Give an exact reproduction of all the lines in the listing.

BEGIN Supplied data

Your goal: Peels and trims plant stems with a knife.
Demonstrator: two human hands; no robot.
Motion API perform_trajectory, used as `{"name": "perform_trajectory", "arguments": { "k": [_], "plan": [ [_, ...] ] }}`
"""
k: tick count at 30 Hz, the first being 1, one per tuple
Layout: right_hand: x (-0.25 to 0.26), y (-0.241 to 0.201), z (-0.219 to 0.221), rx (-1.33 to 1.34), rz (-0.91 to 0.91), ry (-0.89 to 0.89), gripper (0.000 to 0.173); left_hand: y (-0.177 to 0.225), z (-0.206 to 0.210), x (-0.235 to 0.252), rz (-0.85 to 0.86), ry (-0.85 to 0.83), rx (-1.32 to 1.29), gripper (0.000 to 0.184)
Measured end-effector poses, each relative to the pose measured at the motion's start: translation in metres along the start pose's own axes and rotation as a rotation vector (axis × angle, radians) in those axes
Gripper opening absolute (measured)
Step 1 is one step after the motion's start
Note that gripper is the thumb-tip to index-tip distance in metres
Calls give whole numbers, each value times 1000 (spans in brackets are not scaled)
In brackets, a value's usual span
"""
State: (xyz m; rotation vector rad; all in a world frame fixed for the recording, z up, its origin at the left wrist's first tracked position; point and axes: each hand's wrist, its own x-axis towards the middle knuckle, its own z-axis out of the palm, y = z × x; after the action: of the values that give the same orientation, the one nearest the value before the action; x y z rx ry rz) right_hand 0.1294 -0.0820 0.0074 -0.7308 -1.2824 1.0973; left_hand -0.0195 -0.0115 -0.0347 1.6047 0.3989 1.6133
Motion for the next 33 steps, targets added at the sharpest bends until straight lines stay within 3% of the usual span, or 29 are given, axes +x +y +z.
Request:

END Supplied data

→ Answer space:
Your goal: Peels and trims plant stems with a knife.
Demonstrator: two human hands; no robot.
Motion API perform_trajectory, used as `{"name": "perform_trajectory", "arguments": { "k": [_], "plan": [ [_, ...] ] }}`
"""
k: tick count at 30 Hz, the first being 1, one per tuple
Layout: right_hand: x (-0.25 to 0.26), y (-0.241 to 0.201), z (-0.219 to 0.221), rx (-1.33 to 1.34), rz (-0.91 to 0.91), ry (-0.89 to 0.89), gripper (0.000 to 0.173); left_hand: y (-0.177 to 0.225), z (-0.206 to 0.210), x (-0.235 to 0.252), rz (-0.85 to 0.86), ry (-0.85 to 0.83), rx (-1.32 to 1.29), gripper (0.000 to 0.184)
Measured end-effector poses, each relative to the pose measured at the motion's start: translation in metres along the start pose's own axes and rotation as a rotation vector (axis × angle, radians) in those axes
Gripper opening absolute (measured)
Step 1 is one step after the motion's start
Note that gripper is the thumb-tip to index-tip distance in metres
Calls give whole numbers, each value times 1000 (spans in brackets are not scaled)
In brackets, a value's usual span
"""
State: (xyz m; rotation vector rad; all in a world frame fixed for the recording, z up, its origin at the left wrist's first tracked position; point and axes: each hand's wrist, its own x-axis towards the middle knuckle, its own z-axis out of the palm, y = z × x; after the action: of the values that give the same orientation, the one nearest the value before the action; x y z rx ry rz) right_hand 0.1294 -0.0820 0.0074 -0.7308 -1.2824 1.0973; left_hand -0.0195 -0.0115 -0.0347 1.6047 0.3989 1.6133
Motion for the next 33 steps, targets added at the sharpest bends until straight lines stay within 3% of the usual span, or 29 are given, axes +x +y +z.
Request:

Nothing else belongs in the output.